Na AML, os salários no sector privado cresceram menos que no resto do país em todos os sectores. Antes da leitura, pensava que a queda de produtividade e salários eram causadas maioritariamente por um aumento do peso do turismo na economia da AML, mas a situação já é bem pior. Em parte devido a deslocalização de funções bem pagas para outras cidades europeias.
A expansão de crédito do pré-crise e crise financeira promoveram um processo de suburbanização da AML, sem criar dinamismos próprios nessas áreas (dormitórios). Ou seja, apenas pioram a vida das pessoas através de deslocações mais longas e caras para o centro de Lisboa.

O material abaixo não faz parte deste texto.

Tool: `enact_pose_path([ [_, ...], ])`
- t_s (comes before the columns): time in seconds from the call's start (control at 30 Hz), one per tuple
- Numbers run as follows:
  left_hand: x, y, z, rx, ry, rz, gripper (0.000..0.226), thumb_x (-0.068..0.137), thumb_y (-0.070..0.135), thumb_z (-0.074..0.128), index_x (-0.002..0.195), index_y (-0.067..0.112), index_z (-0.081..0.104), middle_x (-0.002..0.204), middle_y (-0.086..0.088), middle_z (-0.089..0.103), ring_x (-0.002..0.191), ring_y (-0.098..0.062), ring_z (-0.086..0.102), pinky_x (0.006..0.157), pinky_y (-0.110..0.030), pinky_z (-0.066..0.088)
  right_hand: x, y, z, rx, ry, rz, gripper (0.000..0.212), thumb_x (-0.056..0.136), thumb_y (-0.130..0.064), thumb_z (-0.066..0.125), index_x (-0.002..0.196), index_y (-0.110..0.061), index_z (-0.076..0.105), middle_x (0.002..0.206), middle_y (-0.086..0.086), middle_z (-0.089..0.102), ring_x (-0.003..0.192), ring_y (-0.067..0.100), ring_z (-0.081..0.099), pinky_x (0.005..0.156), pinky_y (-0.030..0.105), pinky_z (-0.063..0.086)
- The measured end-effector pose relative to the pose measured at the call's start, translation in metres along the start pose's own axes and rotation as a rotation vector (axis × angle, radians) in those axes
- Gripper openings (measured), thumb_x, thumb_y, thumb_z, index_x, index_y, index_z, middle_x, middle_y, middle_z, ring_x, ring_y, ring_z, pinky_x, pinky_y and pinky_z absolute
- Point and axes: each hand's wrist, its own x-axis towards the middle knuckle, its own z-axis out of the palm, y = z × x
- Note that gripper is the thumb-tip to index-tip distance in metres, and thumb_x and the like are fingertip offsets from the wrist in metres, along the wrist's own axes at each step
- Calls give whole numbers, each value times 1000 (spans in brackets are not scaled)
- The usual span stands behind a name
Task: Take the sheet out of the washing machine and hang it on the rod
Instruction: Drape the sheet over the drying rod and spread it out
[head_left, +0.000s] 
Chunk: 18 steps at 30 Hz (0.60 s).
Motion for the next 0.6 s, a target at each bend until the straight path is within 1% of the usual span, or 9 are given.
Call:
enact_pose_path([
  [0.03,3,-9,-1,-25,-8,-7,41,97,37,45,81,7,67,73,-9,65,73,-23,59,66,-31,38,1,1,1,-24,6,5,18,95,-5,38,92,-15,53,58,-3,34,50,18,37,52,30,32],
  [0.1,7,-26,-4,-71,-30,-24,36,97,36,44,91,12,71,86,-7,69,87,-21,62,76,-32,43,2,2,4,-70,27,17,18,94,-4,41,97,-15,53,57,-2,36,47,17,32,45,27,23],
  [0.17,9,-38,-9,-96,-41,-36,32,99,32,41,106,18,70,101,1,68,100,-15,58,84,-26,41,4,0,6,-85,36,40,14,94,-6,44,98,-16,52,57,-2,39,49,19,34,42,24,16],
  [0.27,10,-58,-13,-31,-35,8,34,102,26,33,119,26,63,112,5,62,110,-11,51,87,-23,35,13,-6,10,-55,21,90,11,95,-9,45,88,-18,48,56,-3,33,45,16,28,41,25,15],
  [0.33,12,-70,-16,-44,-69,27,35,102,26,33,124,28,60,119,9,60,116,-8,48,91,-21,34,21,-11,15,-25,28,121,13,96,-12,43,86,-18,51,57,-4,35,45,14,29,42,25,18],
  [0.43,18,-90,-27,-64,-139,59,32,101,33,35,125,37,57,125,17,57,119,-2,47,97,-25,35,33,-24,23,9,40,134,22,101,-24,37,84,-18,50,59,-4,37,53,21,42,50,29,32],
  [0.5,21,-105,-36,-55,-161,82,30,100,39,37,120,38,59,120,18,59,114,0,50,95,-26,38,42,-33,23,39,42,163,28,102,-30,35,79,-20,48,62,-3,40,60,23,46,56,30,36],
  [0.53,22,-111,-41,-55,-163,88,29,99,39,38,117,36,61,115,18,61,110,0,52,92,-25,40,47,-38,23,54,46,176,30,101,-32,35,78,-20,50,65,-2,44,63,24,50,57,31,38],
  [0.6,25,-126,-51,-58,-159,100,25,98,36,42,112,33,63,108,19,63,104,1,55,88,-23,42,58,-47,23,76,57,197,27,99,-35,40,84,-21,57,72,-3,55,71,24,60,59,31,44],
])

Deixou de existir um mercado único de habitação na AML. O investimento estrangeiro tornou o mercado de habitação dual, ou mesmo global – imóveis comprados por investidores estrangeiros são 60% mais caros. Expandir a oferta neste mercado não vai fazer nada para a população trabalhadora.
PONTOS MENOS EXPLORADOS
A neutralidade carbónica, e a sua relação com o modelo económico da AML e os desequilíbrios macroeconómicos de Portugal não são explorados o suficiente ao longo do livro. O que é compreensível num livro escrito a várias mãos.
Um modelo económico baseado em estadias de turismo curto, através de voos baratos, é altamente vulnerável a qualquer esforço de descarbonização da economia mundial. A suburbanização observada na AML, através da maior dependência do carro, contribui para o desequilíbrio externo português (mais petróleo e carros importados, e mais carbono). Planeamento económico a nível metropolitana através da i) da oferta de transportes públicos baratos, ii) e da densificação de áreas urbanas com bons transportes, com a criação de um parque habitacional público, deve ser vistas como uma política implícita de substituição de importações.
Justiça seja feita, Ana Drago tocou em vários destes pontos na entrevista que deu para a edição nº 4 da revista Shifter, cujo entrevistador foi o autor deste texto.
Sucessivos governos têm tentado atrair multinacionais para operarem serviços de suporte na AML (call centers, mediação de conteúdos, back offices), etc. A total airbnbzação da economia, ao tornar a cidade muito mais cara, acabará por destruir a vantagem competitiva (baixos custos no contexto europeu) que os governos tentam explorar (lógica de Dutch Disease). Por esse motivos, políticas para combater a crise da habitação (também) são medidas mínimas para promover atividades produtivas que não sejam o turismo, ou qualquer tipo de inovação. Caso contrário, a AML continuará num ciclo de tentar criar novos segmentos de turismo, onde os nómadas digitais são a última moda.
O livro teria sido uma boa oportunidade para discutir as potencialidades e limites da regionalização para resolver estes problemas.
Uma questão que fica em aberto: Quanto é que cidades como Braga e Aveiro têm vindo a beneficiar da crise na capital. Mesmo que este seja o caso, seria ingênuo achar que a dinâmica de airbnbzação de Lisboa seja benéfica exclusivamente (ou até maioritariamente) para as cidades portuguesas. Os riscos de deslocalização para cidades como Madrid, Paris ou Milão devem ser levados a sério.
NOTAS
Os autores do livro são (por ordem dos capítulos): Ana Drago; José Reis; José Castro Caldas; João Ramos de Almeida; Ana Cordeiro Santos; Nuno Teles; Catarina Frade; Raquel Ribeiro; Simone Tulumello; Luis Mendes; Nuno Grande; Renato Miguel do Carmo.